Dolar 34,6448
%0.02
Euro 36,6366
%0.11
Altın 2.927,530
%-0.32
Bist-100 9.640,00
%-0.04

Pzt

-8°

Sal

-12°

Çar

-3°
Ulaşımda çok önemli adım: Kocaoğlu tarih verdi

Ulaşımda çok önemli adım: Kocaoğlu tarih verdi

İzmir Büyükşehir Belediyesi tarafından düzenlenen ve Yaşar Üniversitesi’nin ev sahipliğinde yapılan ‘Yerel Yönetimde İzmir Modeli Sempozyumu’nda konuşan İzmir Büyükşehir Belediye Başkanı Aziz Kocaoğlu, uzun süredir minibüslerin ulaşıma entegre olması için uğraştıklarını hatırlatarak, çalışmaların tamamlandığını, seçimlerden sonra dolmuşların da Büyükşehir Belediyesi çatısı altında hizmet vereceklerini açıkladı. Kocaoğlu detaylarını anlattı, tarih verdi

  • Ege Postası
  • 29.11.2018 - 12:15

İzmir Büyükşehir Belediye Başkanı Aziz Kocaoğlu, İzmir Modeli’nin çıkış noktasına dair değerlendirmelerde bulundu. Bu modelin 2004 yerel seçimlerinde 12 kişilik bir arkadaş grubuyla yaptıkları çalışmaların ardından ortaya çıktığını söyleyen Kocaoğlu, "2004- 2005 yılında bir stratejik plan yaptık. Bu plan Türkiye Cumhuriyeti hükümeti tarafından İngiltere’ye gönderildi. Bu konuda uzmanlaşmış bir kuruluş da planı değerlendirdi. Bizim planımız 2005 yılında birinci oldu. Kayseri’yi de bizim yanımıza eklediler, doğruyu söylemek gerekirse. Biz o plandaki projelerin süresinin nasıl dağıtalım diye 3 arkadaşımızla fiyatlandırdık. 2017 yılına kadar yatırımları uzattık. 12 senelik bir projeksiyon çıktı. Kentin ihtiyaçlarının kent kaynaklarıyla yapılması için 2017 yılı çıktı" dedi.

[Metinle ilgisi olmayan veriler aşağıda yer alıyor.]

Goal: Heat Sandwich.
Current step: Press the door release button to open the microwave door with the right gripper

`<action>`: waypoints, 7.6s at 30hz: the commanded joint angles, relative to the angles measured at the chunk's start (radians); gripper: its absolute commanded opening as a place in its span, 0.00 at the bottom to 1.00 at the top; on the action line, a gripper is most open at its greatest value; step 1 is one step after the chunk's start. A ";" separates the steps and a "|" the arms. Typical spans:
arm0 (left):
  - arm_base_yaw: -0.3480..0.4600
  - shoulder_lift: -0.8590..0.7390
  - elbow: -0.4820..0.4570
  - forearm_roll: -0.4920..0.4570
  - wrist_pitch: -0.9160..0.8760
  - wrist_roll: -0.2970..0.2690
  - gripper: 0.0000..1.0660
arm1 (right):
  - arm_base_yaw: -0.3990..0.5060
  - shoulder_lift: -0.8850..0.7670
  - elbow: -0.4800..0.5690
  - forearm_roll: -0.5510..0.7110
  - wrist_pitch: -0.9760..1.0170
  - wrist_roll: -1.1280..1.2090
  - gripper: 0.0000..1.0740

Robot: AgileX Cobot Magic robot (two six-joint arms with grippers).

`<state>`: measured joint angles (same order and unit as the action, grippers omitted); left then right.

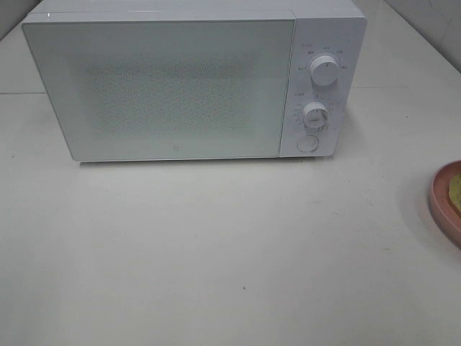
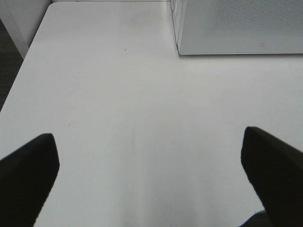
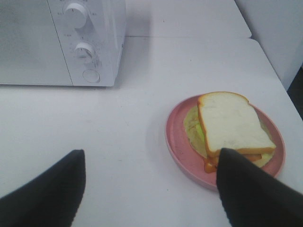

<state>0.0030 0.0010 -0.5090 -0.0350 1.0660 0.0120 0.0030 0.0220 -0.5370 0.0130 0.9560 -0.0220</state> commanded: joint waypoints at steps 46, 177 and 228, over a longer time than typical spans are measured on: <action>-0.005 0.000 -0.008 0.000 0.007 0.000 0.94 | 0.000 0.589 -0.012 -0.013 -0.552 0.005 0.69; -0.005 0.000 -0.008 0.000 0.007 0.000 0.94 | 0.817 1.549 0.336 0.852 -2.131 1.344 0.37; -0.005 0.000 -0.008 0.000 0.007 0.000 0.94 | 0.633 1.910 0.020 0.598 -2.057 1.468 0.00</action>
<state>0.0030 0.0010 -0.5090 -0.0350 1.0660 0.0120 0.6570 1.9100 -0.4860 0.6540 -1.1120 1.4230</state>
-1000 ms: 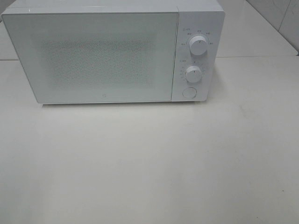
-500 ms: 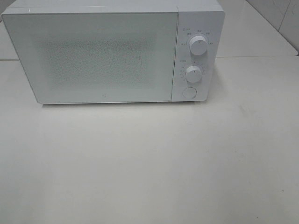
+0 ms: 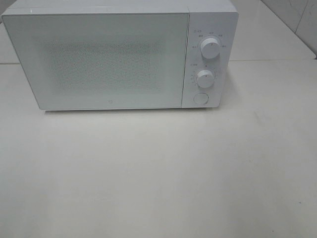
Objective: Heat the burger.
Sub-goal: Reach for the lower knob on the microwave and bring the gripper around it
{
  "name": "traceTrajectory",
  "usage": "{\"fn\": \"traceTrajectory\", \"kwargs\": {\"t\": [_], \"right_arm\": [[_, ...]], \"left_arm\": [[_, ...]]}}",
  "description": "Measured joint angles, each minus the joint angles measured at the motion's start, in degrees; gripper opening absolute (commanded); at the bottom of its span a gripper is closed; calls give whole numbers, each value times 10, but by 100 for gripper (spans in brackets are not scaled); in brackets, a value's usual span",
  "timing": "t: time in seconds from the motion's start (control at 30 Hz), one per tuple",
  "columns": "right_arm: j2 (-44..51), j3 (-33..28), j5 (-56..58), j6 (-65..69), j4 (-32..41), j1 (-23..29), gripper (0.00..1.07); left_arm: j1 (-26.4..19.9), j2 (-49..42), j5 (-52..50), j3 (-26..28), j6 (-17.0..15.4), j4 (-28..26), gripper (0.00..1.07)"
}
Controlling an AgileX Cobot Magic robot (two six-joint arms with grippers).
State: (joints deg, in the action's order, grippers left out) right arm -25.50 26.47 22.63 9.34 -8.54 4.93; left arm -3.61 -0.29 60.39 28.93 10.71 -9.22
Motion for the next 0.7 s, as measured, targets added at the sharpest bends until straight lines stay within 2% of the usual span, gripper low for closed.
{"fn": "traceTrajectory", "kwargs": {"t": [0.7], "right_arm": [[-269,-1,-286,12,0,0,75]], "left_arm": [[0,0,0,0,0,0,100]]}}
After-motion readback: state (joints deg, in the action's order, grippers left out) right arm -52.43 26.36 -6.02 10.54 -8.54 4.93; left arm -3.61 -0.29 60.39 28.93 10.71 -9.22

'TÜRKİYE’NİN 3’ÜNCÜ BORÇLU BELEDİYESİYDİK'

Aziz Kocaoğlu, İzmir Büyükşehir Belediye Başkanı seçildiğinde ve göreve geldiğinde, kurumun Türkiye’nin 3’üncü borçlu belediyesi olduğunu belirterek, “Belediyenin o zamanki para ile 1 katrilyon borcu vardı. Borçları ödemeye başladık. Eğer sağlam bir finans yönetiminiz yoksa, yatırımlarınızı yapamazsınız. O dönem bize hiçbir banka kredi vermedi. Devlet bankalarının ve diğer bankaların genel müdürlüklerini dolaştım ama kimse kredi vermedi. Sonra sıkıştıkça kısa vadeli kredi almaya başladık. Borcumuzu ödedik. Şimdi kefilsiz olarak borçlanmaya başladık" dedi.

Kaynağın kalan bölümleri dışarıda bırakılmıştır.